Extra loose skin of the upper arms is a common problem and can be a source of embarrassment to women. They may not be able to go sleeveless, even during the summer. If the degree of skin laxity is mild, I recommend liposuction alone. However, if there is a lot of loose skin, it may be best to proceed directly to a skin excision procedure, called brachioplasties.
Patients sometimes ask if it is possible to keep the incision contained up in the axillae (“arm pits”). They even show me by pinching the skin of the armpit area to demonstrate. The problem with this mini-lift is that the degree of improvement is limited to just the uppermost part of the arm. For most women, this is not enough.
This problem is similar to excess skin of the inner thighs, which has been traditionally treated in the past with the disappointing inner thigh lift procedure, using an incision limited to the groin crease, but is now more commonly treated with a longitudinal incision down the inner thigh which produces a much better tightening effect.
HOW IT IS DONE
Preoperative marking is performed. The arm is first treated with ultrasonic liposuction to remove extra fat and also develop a tissue plane to make removing the skin easier.
An elliptical incision is used to cut out the extra loose skin. This ellipse is positioned over the back (“posterior”) margin of the upper arm. This way it is not conspicuous when the arm is in a resting position at the patient’s side. The scar ends up as a line running down the inseam of the arm from the armpit to just above the level of the elbow.
CARE AFTER SURGERY
Getting Back to Normal
The dressings come off when you return to the office the day after surgery.
Bruising and swelling are normal. It is not unusual for the bruising to continue down the forearm.
There is no garment that you need to wear. However, some patients prefer the gentle compression of tight-fitting long-sleeved athletic wear. One popular manufacturer is Under Armour.
Leave the Steri-Strips in place. They come off about a week after surgery.
Start bathing normally again the day after surgery, after the dressings are removed.
At first, there is some normal gathering and irregularity along the incision. This smooths out on its own.
Vigorous physical activities should be deferred for about a month. Normal day-to-day activities may be resumed right away.
FREQUENTLY ASKED QUESTIONS
Q: Is it painful?
Q: Can you keep the incision hidden in the armpit?
A: No. This does not allow sufficient skin tightening.
Q: How visible is the scar?
A: It is exposed when you are sleeveless. However, it is kept close to the posterior border, where it is typically not obvious. Patients find the scar preferable to loose skin. If the skin is minimally saggy, liposuction is done instead.

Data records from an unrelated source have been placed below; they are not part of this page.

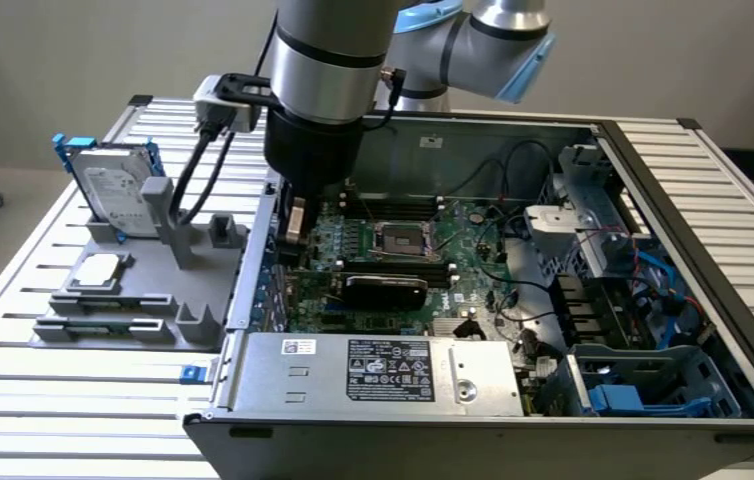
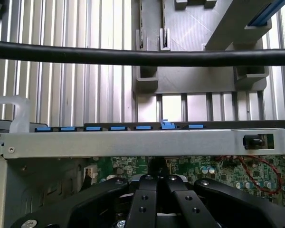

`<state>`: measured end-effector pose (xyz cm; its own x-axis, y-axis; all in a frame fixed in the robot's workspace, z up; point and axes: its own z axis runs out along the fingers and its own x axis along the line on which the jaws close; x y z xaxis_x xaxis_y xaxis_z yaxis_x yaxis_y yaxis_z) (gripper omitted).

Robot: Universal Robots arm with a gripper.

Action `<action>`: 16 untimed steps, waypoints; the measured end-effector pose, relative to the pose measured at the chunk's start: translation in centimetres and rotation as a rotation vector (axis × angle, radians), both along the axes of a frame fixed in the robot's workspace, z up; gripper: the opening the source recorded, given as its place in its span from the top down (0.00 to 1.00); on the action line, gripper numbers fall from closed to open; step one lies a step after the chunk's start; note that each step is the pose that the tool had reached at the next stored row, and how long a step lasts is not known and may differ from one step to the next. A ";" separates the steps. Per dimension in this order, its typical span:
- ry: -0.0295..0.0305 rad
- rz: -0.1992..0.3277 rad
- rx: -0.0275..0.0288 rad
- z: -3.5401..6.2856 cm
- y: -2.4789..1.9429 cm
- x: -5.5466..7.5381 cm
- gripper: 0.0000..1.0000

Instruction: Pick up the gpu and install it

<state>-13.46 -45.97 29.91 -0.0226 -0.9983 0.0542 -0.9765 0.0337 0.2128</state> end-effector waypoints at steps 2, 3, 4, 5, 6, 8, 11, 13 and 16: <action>0.0000 -0.005 0.0000 -0.02 0.07 0.0 0.89; 0.0000 -0.008 -0.0001 -0.03 0.10 0.0 0.89; 0.0000 -0.011 0.0000 -0.03 0.14 0.0 0.89; 0.0000 -0.014 0.0001 -0.04 0.18 0.0 0.89; 0.0000 -0.016 0.0000 -0.05 0.21 0.0 0.89; 0.0009 -0.020 0.0001 -0.05 0.22 0.0 0.89; 0.0015 -0.024 0.0000 -0.05 0.22 0.0 0.89; 0.0014 -0.027 0.0001 -0.05 0.23 0.0 0.89; 0.0016 -0.031 0.0001 -0.05 0.23 0.0 0.89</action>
<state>-13.42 -45.74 29.86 -0.0533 -0.9971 0.0542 -0.9747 0.0638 0.2144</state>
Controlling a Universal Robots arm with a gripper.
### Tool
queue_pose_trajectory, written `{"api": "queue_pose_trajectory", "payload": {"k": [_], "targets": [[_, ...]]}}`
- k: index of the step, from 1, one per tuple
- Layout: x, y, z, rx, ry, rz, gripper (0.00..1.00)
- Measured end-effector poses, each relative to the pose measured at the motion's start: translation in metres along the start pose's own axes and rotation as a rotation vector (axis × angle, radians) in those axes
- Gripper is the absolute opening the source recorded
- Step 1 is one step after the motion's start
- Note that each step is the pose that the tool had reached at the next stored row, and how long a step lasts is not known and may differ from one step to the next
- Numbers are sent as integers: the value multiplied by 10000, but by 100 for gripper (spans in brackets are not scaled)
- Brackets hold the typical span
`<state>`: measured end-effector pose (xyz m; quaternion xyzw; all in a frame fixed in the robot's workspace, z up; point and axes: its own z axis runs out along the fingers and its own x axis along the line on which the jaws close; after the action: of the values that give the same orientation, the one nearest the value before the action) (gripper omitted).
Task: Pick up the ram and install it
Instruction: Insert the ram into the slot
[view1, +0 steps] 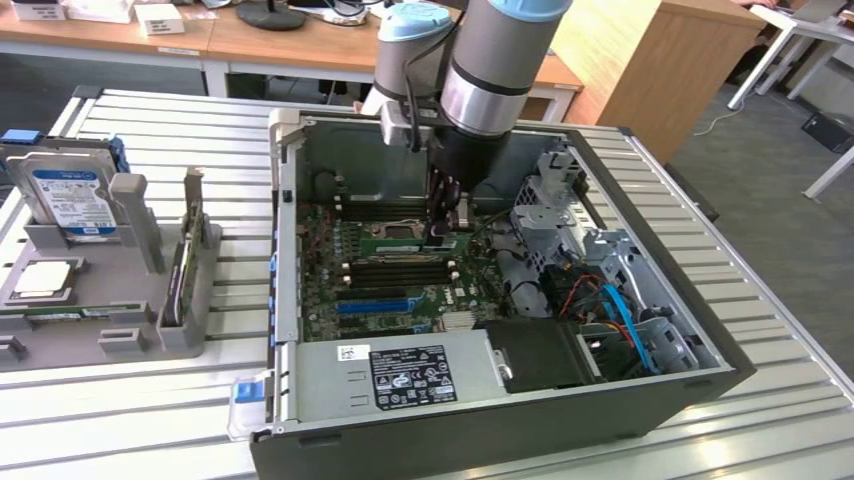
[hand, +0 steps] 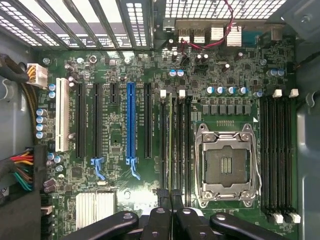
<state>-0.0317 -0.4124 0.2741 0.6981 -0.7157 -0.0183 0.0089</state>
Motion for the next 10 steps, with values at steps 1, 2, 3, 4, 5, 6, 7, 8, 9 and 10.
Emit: {"api": "queue_pose_trajectory", "payload": {"k": [1, 2, 3, 4, 5, 6, 7, 8, 9, 10], "targets": [[0, 5, 0, 1, -1, 2, 12], [0, 18, 1, 8, -5, 2, 12], [0, 33, 3, 15, -8, 0, 12], [0, 45, 4, 19, -10, 0, 12], [0, 51, 4, 20, -9, 1, 12], [1, 52, 6, 20, -8, -1, 12], [2, 52, 13, 21, -8, -2, 12], [2, 51, 21, 22, -8, -2, 12], [2, 51, 29, 23, -7, -2, 12], [2, 51, 38, 25, -9, -1, 12]]}}
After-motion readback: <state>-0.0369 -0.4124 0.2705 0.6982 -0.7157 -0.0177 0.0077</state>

WHAT TO EXPECT AFTER SURGERY
There is not much pain after this procedure. The dressings are removed the day after surgery. Steri-Strips are left on or replaced if they have become saturated. Bruising and swelling are to be expected of course, but the improved tightness of the skin is already obvious.
I have occasionally treated a “dog ear” of either the upper (“proximal”) or lower (“distal”) end of the scar if the expected puckering does not settle down completely.

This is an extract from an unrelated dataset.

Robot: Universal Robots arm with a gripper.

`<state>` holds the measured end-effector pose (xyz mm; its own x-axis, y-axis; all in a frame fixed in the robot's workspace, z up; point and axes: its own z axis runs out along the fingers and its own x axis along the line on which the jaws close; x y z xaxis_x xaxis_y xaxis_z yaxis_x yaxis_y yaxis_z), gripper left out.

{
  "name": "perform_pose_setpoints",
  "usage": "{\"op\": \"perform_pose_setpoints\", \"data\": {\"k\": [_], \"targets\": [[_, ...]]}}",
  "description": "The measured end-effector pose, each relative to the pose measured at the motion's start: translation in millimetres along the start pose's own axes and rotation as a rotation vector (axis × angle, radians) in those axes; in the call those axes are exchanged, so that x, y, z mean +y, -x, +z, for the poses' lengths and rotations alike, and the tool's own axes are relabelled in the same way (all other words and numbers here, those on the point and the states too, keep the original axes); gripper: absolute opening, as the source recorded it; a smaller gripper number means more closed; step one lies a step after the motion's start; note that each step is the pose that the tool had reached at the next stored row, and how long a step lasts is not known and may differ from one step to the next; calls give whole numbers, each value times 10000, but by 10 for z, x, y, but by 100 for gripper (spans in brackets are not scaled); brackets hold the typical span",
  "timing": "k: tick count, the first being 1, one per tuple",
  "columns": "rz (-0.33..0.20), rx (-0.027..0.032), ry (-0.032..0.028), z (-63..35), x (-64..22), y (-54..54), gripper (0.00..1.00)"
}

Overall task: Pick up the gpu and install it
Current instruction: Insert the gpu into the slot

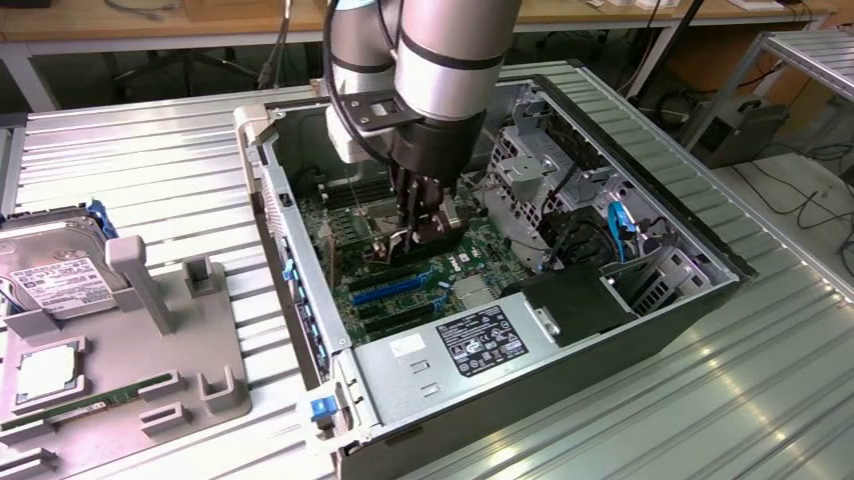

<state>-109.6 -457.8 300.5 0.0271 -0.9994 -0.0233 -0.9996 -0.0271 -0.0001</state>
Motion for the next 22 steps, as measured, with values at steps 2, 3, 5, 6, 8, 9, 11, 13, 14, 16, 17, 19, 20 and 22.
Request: {"op": "perform_pose_setpoints", "data": {"k": [2, 3, 5, 6, 8, 9, 11, 13, 14, 16, 17, 19, 20, 22], "targets": [[32, 9, -1, 31, 16, -1, 26], [32, 15, 0, 40, 19, -1, 26], [30, 23, 0, 58, 24, -4, 26], [30, 27, 1, 63, 26, -6, 26], [32, 38, 2, 70, 31, -16, 26], [32, 44, 1, 75, 34, -20, 26], [32, 61, 3, 90, 39, -23, 26], [46, 68, 2, 139, 45, -24, 26], [72, 72, 2, 164, 48, -24, 26], [127, 75, 1, 202, 51, -25, 26], [145, 75, 0, 210, 52, -25, 26], [284, 82, 0, 253, 67, -24, 26], [353, 78, -4, 266, 82, -17, 26], [352, 77, -4, 274, 99, -18, 26]]}}
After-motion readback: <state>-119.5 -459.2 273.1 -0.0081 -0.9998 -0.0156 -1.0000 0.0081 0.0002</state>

Like all scars, sometimes the scar spreads and this may be improved by revising the scar at a later date, when there is less tension on the wound.

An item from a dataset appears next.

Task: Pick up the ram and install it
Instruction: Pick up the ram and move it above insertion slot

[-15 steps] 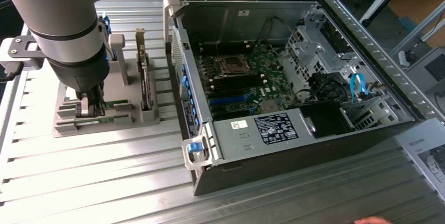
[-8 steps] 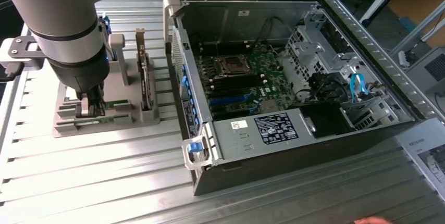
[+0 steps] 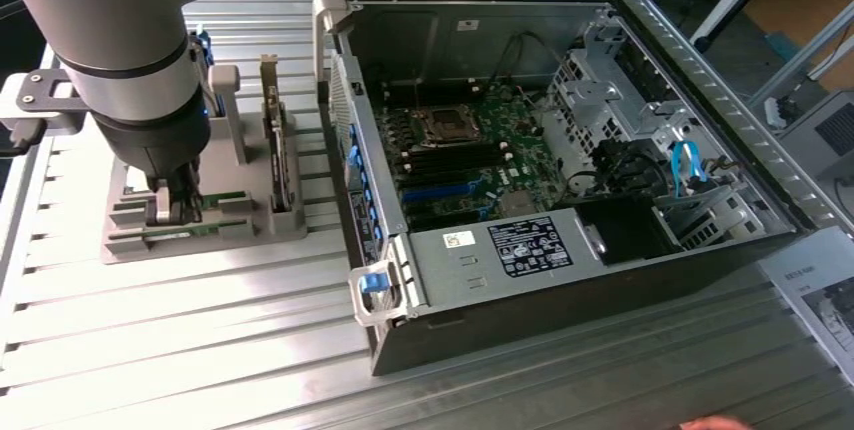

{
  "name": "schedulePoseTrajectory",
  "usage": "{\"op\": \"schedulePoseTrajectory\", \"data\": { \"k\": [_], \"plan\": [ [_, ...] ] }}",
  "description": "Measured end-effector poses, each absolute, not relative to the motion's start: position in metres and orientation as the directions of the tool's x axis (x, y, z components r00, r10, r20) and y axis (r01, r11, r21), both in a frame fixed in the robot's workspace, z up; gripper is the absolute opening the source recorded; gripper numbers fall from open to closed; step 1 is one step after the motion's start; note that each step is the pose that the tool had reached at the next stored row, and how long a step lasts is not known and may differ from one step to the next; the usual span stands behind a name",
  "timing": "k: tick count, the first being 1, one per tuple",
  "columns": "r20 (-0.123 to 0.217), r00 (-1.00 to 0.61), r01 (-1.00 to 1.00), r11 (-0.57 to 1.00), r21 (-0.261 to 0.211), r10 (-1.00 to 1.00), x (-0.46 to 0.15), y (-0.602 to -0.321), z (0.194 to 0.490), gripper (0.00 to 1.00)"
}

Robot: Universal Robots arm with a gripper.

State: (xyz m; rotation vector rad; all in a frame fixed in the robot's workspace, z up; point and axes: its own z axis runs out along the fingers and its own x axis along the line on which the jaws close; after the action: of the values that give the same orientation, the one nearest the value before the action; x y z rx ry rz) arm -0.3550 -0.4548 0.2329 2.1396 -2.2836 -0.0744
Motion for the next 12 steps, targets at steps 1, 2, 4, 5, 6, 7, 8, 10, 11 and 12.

An important sensory nerve (“medial antebrachial cutaneous nerve”) runs down the inside of the upper arm. It is important for the surgeon to avoid injuring this nerve, which might cause a painful neuroma. Typically, I resect the tissue more posteriorly, and only after anesthetic infiltration, which helps expand the subcutaneous plane, making nerve injury very unlikely.
Hematomas are unusual. The vessels are small and easily controlled with cautery. There is some compression from the tissue closure which helps to avoid a dead space. Drains are not routinely used.
This is a commonly reported complication. With limited ultrasound times and the avoidance of cutting cautery, this complication can be avoided.